_Your instructions:_ Give back every line of the data, word for word.

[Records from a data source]
···

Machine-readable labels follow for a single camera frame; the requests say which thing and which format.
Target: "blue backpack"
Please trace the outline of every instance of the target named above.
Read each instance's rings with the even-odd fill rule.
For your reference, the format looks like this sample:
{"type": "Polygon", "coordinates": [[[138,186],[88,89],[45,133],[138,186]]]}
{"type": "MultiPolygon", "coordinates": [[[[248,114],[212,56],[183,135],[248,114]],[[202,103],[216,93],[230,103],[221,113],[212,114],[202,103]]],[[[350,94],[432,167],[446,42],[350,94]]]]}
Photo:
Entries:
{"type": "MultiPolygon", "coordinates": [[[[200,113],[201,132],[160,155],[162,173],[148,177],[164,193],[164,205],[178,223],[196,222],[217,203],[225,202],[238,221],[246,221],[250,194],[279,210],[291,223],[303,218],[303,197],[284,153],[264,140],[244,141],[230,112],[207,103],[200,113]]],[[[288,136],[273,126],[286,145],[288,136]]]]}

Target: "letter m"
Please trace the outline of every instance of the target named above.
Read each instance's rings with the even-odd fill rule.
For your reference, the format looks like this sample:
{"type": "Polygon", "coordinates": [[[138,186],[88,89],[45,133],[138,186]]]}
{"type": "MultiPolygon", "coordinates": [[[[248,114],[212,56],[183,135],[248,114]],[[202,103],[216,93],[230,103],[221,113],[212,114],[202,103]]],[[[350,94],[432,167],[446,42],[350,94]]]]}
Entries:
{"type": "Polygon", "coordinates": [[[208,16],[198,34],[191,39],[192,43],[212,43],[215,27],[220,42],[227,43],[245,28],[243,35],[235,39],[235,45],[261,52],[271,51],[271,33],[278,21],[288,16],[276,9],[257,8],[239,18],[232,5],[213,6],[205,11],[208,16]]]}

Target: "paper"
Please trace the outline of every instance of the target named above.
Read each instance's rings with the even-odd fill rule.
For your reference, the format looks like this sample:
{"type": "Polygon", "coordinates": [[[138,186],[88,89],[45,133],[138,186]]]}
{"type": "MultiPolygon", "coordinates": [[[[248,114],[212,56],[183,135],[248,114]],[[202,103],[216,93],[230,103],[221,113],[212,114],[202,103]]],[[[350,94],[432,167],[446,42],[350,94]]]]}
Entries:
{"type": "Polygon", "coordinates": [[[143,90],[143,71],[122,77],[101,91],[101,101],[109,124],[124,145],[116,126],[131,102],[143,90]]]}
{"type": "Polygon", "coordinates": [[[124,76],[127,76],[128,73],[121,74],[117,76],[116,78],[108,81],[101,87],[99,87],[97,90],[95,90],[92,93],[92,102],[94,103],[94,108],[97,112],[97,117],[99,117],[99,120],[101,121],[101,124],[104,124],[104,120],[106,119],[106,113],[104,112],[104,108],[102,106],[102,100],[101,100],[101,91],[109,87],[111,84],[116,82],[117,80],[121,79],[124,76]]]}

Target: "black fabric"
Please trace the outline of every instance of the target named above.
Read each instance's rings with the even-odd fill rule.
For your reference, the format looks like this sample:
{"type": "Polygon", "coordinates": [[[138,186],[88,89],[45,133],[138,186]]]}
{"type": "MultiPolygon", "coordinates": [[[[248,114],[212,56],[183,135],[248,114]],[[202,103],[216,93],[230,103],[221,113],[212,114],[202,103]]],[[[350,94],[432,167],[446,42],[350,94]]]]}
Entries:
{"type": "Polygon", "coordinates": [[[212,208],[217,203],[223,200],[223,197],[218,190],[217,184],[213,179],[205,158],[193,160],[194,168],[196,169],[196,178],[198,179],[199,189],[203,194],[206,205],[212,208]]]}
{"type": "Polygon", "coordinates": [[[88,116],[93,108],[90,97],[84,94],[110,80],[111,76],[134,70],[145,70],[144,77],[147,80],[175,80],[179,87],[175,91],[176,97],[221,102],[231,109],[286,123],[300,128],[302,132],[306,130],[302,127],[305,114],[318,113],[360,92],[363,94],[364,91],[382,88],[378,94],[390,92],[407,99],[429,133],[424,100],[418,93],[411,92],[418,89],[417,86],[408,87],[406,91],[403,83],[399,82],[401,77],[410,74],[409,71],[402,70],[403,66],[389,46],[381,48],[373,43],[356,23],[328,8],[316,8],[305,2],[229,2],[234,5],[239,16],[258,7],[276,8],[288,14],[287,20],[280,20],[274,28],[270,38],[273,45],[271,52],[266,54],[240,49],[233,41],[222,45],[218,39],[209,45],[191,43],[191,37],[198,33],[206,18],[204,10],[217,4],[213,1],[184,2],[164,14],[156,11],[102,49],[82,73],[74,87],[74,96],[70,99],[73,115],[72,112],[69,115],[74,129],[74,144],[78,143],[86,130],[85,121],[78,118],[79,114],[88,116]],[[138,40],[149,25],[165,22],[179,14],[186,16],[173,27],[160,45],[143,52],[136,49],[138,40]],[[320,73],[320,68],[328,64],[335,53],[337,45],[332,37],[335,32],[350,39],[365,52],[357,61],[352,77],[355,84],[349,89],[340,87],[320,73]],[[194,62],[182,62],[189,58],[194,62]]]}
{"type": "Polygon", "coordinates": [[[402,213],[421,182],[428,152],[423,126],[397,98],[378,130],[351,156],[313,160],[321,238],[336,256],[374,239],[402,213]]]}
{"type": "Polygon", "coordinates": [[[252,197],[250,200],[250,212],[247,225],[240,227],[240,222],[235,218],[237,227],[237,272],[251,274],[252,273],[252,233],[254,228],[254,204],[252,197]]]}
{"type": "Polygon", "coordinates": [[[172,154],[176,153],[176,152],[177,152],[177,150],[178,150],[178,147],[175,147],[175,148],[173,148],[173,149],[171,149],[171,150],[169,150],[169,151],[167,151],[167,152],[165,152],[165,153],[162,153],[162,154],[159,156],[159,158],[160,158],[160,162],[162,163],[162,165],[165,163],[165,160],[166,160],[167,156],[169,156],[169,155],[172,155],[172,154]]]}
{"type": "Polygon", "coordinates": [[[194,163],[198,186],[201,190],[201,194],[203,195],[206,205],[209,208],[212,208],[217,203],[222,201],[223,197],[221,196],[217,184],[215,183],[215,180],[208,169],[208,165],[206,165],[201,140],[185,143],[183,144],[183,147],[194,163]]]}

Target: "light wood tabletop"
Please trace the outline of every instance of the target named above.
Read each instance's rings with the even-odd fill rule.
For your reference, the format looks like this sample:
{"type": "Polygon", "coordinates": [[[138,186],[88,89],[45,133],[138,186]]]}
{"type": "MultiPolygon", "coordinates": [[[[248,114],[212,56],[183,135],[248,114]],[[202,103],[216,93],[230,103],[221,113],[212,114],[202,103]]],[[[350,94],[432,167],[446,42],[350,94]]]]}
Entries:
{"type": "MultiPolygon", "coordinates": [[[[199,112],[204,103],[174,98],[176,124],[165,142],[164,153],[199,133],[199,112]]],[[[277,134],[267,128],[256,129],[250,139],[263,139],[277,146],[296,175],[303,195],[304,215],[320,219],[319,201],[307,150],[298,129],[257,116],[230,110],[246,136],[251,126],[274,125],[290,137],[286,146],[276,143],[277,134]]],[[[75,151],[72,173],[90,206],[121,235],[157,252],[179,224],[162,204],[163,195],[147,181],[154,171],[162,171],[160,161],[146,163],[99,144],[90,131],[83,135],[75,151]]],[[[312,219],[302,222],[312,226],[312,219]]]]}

···

_Output of the exercise:_
Machine-readable labels follow for a single camera frame; the requests say which thing and which format.
Target: "blue backpack"
Please trace the outline of every instance of the target named above.
Read each instance's rings with the even-odd fill rule.
For your reference, the format looks like this sample:
{"type": "Polygon", "coordinates": [[[138,186],[88,89],[45,133],[138,186]]]}
{"type": "MultiPolygon", "coordinates": [[[[248,114],[212,56],[183,135],[248,114]],[[202,103],[216,93],[230,103],[221,113],[212,114],[202,103]]],[[[350,94],[432,167],[446,42],[350,94]]]]}
Photo:
Entries:
{"type": "MultiPolygon", "coordinates": [[[[200,113],[201,132],[160,155],[162,173],[148,177],[164,193],[164,205],[178,223],[196,222],[217,203],[225,202],[238,221],[246,221],[250,194],[279,210],[291,223],[303,218],[303,197],[284,153],[264,140],[244,141],[230,112],[207,103],[200,113]]],[[[288,136],[273,126],[286,145],[288,136]]]]}

Target: "letter m"
Please trace the outline of every instance of the target named above.
Read each instance's rings with the even-odd fill rule.
For your reference, the format looks like this sample:
{"type": "Polygon", "coordinates": [[[138,186],[88,89],[45,133],[138,186]]]}
{"type": "MultiPolygon", "coordinates": [[[[248,114],[212,56],[183,135],[248,114]],[[202,103],[216,93],[230,103],[221,113],[212,114],[202,103]]],[[[350,94],[432,167],[446,42],[350,94]]]]}
Entries:
{"type": "Polygon", "coordinates": [[[208,16],[198,34],[191,39],[192,43],[212,43],[215,27],[220,42],[227,43],[245,28],[243,35],[235,39],[235,45],[261,52],[271,51],[271,33],[278,21],[288,16],[276,9],[257,8],[239,18],[232,5],[213,6],[205,11],[208,16]]]}

Target: "paper"
Please trace the outline of every instance of the target named above.
Read each instance's rings with the even-odd fill rule.
For your reference, the format looks like this sample:
{"type": "Polygon", "coordinates": [[[138,186],[88,89],[45,133],[138,186]]]}
{"type": "MultiPolygon", "coordinates": [[[[248,114],[212,56],[183,135],[248,114]],[[202,103],[216,93],[230,103],[221,113],[212,114],[202,103]]],[[[350,94],[432,167],[446,42],[350,94]]]]}
Entries:
{"type": "Polygon", "coordinates": [[[143,90],[143,71],[122,77],[101,91],[101,101],[109,124],[124,145],[116,126],[131,102],[143,90]]]}
{"type": "Polygon", "coordinates": [[[124,76],[127,76],[128,73],[121,74],[117,76],[116,78],[108,81],[101,87],[99,87],[97,90],[95,90],[92,93],[92,102],[94,103],[94,108],[97,112],[97,117],[99,117],[99,120],[101,121],[101,124],[104,124],[104,120],[106,119],[106,113],[104,112],[104,108],[102,106],[102,100],[101,100],[101,91],[109,87],[111,84],[116,82],[117,80],[121,79],[124,76]]]}

Target: "black fabric"
Please trace the outline of every instance of the target named above.
Read each instance's rings with the even-odd fill rule.
For your reference, the format looks like this sample:
{"type": "Polygon", "coordinates": [[[138,186],[88,89],[45,133],[138,186]]]}
{"type": "MultiPolygon", "coordinates": [[[[248,114],[212,56],[183,135],[248,114]],[[202,103],[216,93],[230,103],[221,113],[212,114],[202,103]]],[[[350,94],[432,167],[446,42],[350,94]]]]}
Entries:
{"type": "Polygon", "coordinates": [[[212,208],[217,203],[223,200],[223,197],[218,190],[217,184],[213,179],[205,158],[193,160],[194,168],[196,169],[196,178],[198,179],[199,189],[203,194],[206,205],[212,208]]]}
{"type": "Polygon", "coordinates": [[[88,116],[93,108],[90,97],[84,94],[110,80],[111,76],[134,70],[145,70],[144,77],[147,80],[175,80],[179,87],[175,91],[176,97],[221,102],[231,109],[286,123],[300,128],[302,132],[306,130],[302,127],[305,114],[318,113],[360,92],[363,94],[364,91],[382,88],[378,94],[390,92],[407,99],[429,133],[424,100],[418,93],[411,92],[418,89],[417,86],[408,87],[406,91],[403,83],[399,82],[401,77],[410,74],[409,71],[402,70],[403,66],[389,46],[381,48],[373,43],[356,23],[328,8],[316,8],[305,2],[229,2],[234,5],[239,16],[258,7],[276,8],[288,14],[287,20],[280,20],[274,28],[270,38],[273,45],[271,52],[266,54],[240,49],[233,41],[222,45],[218,39],[209,45],[191,43],[191,37],[198,33],[206,18],[204,10],[217,4],[213,1],[184,2],[164,14],[156,11],[102,49],[82,73],[74,87],[74,96],[70,99],[73,115],[72,112],[69,115],[74,129],[74,144],[78,143],[86,130],[85,121],[78,118],[79,114],[88,116]],[[138,40],[149,25],[165,22],[179,14],[186,16],[173,27],[160,45],[143,52],[136,49],[138,40]],[[320,73],[320,68],[328,64],[335,53],[337,45],[332,37],[335,32],[350,39],[365,52],[357,61],[352,77],[355,84],[349,89],[340,87],[320,73]],[[194,62],[182,62],[189,58],[194,62]]]}
{"type": "Polygon", "coordinates": [[[402,213],[421,182],[428,152],[423,126],[397,98],[378,130],[351,156],[313,160],[321,238],[336,256],[374,239],[402,213]]]}
{"type": "Polygon", "coordinates": [[[252,197],[250,200],[250,212],[247,225],[240,227],[240,222],[235,218],[237,227],[237,272],[251,274],[252,273],[252,233],[254,228],[254,204],[252,197]]]}
{"type": "Polygon", "coordinates": [[[172,154],[176,153],[176,152],[177,152],[177,150],[178,150],[178,147],[175,147],[175,148],[173,148],[173,149],[171,149],[171,150],[169,150],[169,151],[167,151],[167,152],[165,152],[165,153],[162,153],[162,154],[159,156],[159,158],[160,158],[160,162],[162,163],[162,165],[165,163],[165,160],[166,160],[167,156],[169,156],[169,155],[172,155],[172,154]]]}
{"type": "Polygon", "coordinates": [[[194,163],[198,186],[201,190],[201,194],[203,195],[206,205],[209,208],[212,208],[217,203],[222,201],[223,197],[221,196],[217,184],[215,183],[215,180],[208,169],[208,165],[206,165],[201,140],[185,143],[183,144],[183,147],[194,163]]]}

Target: "light wood tabletop"
Please trace the outline of every instance of the target named above.
Read each instance's rings with the even-odd fill rule.
For your reference, the format looks like this sample:
{"type": "Polygon", "coordinates": [[[138,186],[88,89],[45,133],[138,186]]]}
{"type": "MultiPolygon", "coordinates": [[[[248,114],[212,56],[183,135],[248,114]],[[202,103],[216,93],[230,103],[221,113],[212,114],[202,103]]],[[[350,94],[432,167],[446,42],[350,94]]]]}
Entries:
{"type": "MultiPolygon", "coordinates": [[[[199,112],[204,103],[174,98],[176,124],[165,142],[164,153],[199,133],[199,112]]],[[[277,134],[267,128],[256,129],[250,139],[263,139],[277,146],[296,175],[303,195],[304,215],[320,219],[319,201],[307,150],[298,129],[257,116],[230,110],[246,136],[251,126],[274,125],[290,137],[286,146],[276,143],[277,134]]],[[[75,151],[72,173],[90,206],[121,235],[157,252],[179,224],[162,204],[163,195],[147,181],[154,171],[162,171],[160,161],[146,163],[99,144],[90,131],[83,135],[75,151]]],[[[312,219],[302,222],[312,226],[312,219]]]]}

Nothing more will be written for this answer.